Revision as of 17:57, 6 October 2010

This is January 2008 material where the PC committee stopped working on it. It can be further developed in the 2010 project.

Care Provision Domain Models: Explanation & Guidance Care Plan


Storyboard: Pneumonia Care Plan Generation:

Purpose: This storyboard illustrates a pneumonia care plan containing Problems, Orders/Interventions and Expected Outcomes.

Precondition: Med surg nurse admits Mr. Everyman, an 86 year old male, with an admission diagnosis of RLL pneumonia. He was seen in an urgent care clinic with complaints of a recent onset chest discomfort, shortness of breath upon exertion and general malaise. A CXR done in the clinic showed pneumonia. Dr. X (the family practice physician seeing the patient in the clinic) has written (paper) admission orders, and assigned an admitting diagnosis of RLL pneumonia.

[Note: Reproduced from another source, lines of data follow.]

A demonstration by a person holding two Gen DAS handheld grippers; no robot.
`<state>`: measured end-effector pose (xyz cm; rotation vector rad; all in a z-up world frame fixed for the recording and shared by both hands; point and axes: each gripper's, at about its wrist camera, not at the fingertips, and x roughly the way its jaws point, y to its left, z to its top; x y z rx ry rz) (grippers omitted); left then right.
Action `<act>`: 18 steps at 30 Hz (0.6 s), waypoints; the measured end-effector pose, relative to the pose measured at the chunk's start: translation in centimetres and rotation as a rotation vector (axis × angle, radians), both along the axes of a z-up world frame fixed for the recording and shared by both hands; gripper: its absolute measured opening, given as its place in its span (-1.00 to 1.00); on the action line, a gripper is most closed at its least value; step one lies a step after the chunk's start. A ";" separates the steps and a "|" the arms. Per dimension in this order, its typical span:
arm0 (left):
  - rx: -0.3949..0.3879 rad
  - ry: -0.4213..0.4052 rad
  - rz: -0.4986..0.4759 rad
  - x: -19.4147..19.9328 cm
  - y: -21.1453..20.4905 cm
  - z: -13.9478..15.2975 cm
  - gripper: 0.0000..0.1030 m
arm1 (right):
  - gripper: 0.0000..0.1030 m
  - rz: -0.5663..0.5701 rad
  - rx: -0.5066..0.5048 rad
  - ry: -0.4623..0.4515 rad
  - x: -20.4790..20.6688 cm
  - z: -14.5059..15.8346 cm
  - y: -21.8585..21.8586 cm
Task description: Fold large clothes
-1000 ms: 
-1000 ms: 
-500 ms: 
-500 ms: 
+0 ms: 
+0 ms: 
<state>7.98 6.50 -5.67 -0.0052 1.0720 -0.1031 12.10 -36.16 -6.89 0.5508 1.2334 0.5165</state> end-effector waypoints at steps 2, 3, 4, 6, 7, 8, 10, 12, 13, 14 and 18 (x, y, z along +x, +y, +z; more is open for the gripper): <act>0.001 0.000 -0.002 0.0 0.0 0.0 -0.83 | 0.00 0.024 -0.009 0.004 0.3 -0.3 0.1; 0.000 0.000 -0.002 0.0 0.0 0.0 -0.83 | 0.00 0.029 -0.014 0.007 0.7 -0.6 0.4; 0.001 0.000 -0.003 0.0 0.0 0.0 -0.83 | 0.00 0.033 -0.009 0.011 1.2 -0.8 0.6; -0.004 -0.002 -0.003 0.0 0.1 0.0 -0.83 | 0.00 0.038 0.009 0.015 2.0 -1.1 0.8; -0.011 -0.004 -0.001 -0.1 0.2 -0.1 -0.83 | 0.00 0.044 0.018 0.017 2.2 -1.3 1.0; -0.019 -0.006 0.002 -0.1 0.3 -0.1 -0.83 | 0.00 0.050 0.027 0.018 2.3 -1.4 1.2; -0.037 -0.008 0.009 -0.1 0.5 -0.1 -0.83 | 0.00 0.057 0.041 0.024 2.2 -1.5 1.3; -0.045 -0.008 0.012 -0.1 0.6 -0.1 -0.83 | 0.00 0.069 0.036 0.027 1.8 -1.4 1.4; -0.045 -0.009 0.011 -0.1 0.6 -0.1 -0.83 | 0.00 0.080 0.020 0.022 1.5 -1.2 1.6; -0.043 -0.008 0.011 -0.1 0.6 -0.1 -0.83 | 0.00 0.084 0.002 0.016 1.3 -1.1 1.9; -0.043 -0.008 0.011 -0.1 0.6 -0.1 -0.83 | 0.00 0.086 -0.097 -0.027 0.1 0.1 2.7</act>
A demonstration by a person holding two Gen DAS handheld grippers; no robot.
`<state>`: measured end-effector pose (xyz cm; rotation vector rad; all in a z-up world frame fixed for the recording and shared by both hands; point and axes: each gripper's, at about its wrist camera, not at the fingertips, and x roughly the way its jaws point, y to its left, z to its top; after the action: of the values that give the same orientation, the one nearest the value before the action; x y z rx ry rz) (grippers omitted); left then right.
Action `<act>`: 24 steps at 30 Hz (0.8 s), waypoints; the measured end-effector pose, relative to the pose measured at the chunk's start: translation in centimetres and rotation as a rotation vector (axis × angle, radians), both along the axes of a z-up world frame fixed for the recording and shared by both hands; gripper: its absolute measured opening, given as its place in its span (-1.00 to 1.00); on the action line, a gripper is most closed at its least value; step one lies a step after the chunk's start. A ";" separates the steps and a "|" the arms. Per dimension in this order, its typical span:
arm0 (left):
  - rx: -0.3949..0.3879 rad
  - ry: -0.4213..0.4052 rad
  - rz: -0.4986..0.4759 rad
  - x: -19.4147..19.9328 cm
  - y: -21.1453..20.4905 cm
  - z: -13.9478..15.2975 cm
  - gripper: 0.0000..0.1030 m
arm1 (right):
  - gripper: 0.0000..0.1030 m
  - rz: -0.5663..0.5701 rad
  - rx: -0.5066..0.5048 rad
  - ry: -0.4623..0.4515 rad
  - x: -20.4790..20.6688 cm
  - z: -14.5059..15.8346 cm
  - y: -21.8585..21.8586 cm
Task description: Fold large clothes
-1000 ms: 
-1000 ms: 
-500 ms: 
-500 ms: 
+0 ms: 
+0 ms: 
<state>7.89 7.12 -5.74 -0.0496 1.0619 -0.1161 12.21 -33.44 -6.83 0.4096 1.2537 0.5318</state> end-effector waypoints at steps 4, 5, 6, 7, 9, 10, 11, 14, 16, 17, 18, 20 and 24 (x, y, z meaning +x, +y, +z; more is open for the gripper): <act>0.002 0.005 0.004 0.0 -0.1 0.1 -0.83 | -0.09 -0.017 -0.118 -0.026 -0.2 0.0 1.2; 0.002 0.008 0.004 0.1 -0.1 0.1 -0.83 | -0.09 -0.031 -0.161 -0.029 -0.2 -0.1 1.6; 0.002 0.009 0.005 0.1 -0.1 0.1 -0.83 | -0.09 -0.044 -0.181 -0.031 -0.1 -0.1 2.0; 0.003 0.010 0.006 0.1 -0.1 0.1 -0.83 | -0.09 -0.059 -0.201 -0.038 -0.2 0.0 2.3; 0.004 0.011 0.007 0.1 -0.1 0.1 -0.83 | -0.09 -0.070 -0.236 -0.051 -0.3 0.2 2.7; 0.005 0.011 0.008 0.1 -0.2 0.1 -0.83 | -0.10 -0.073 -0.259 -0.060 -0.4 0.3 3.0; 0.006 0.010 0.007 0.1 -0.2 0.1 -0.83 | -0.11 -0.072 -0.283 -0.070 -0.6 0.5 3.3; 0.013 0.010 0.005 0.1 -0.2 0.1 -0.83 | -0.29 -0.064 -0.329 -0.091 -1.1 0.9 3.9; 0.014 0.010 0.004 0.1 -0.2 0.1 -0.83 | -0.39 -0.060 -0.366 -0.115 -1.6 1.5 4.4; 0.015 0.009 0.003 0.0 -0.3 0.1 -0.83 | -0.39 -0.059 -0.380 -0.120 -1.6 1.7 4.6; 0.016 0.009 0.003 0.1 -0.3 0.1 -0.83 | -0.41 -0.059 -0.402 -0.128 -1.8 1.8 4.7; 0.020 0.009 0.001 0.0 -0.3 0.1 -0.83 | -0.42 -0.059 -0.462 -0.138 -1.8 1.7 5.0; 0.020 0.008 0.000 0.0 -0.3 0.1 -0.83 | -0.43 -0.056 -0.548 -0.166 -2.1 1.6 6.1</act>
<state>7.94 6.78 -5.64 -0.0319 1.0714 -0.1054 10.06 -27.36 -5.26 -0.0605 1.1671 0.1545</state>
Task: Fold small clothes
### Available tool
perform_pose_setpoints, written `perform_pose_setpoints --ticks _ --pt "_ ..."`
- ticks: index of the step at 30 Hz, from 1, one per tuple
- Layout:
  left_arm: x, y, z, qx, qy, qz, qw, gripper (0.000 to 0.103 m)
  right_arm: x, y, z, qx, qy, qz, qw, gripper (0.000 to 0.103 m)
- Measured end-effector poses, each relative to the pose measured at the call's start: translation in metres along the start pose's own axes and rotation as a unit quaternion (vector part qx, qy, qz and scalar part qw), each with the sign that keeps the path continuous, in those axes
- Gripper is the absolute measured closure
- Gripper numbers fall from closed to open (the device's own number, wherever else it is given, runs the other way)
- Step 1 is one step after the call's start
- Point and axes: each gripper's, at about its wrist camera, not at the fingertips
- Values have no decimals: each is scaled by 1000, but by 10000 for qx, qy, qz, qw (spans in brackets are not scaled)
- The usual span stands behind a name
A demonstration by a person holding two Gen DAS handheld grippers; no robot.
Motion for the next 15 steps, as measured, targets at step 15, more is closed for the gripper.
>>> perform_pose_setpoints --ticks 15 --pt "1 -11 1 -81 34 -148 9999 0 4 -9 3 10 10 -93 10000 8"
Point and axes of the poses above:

The following orders are placed by the physician: Admit to general Medicine Service of Dr. X. Diagnosis: RLL Pneumonia Condition:Stable Vital Signs q4h IV NS at 75cc/hr. Regular Diet as tolerated Activity as tolerated Notify me if temp above 101 degrees F. Rocephin 1 gm IV q 24 hours CBC in AM CXR in AM Blood Cultures if temp above 101 degrees F. Oxygen per nasal cannula at 3 liters per minute Maintain oxygen saturation >90%

ADT information is in the system.


The unit clerk enters the dx inform the admitting orders “RLL Pneumonia” A guideline for pneumonia exists in the system.

Events: The nurse logs into the system and sees the following problems are suggested based upon the Pneumonia guideline: (Need to do activity diagram) Risk for hypoxia (Observation of “Hypoxia” with Mood Code of “Risk”) Risk Ineffective Airway Clearance Risk for Falls related to low oxygen saturation

Susan – check Risk of in TermInfo Discuss Risk/Event Moods with Problem modeling

She selects the above problems which places them on the problem list and adds: Fluid Volume Deficit risk


The following nursing orders are suggested by the system based on the selected problems and physician admitting orders. Out of bed with assistance (linked to risk of falls) Monitor I&O (intervention linked to all IV fluid orders) Educate regarding I&O (linked to IV fluid orders) Educate regarding OOB with assistance (linked to fall risk, linked to hypoxia) Monitor oral/nasal mucous membrane status (linked to oxygen administration via NC)

Nurse Sees suggested Goals/Expected Outcomes Maintain oxygen saturation >90% (risk for Hypoxia) Maintain Hydration (linked to Oxygen administration) (Susan – check this outcome) No falls (Linked to Falls Risk) Patient understands pneumonia disease process Temperature WNL within 48 hours. CXR reveals decreased consolidation in RLL.

Nurse accepts suggested goals/expected outcomes and adds the individual goal: Maintain Nutrition


Post-condition:

Patient normothermic, decreased consolidation revealed by CXR, oxygen saturation greater than 90% on room air. Patient discharged to home on oral antibiotics.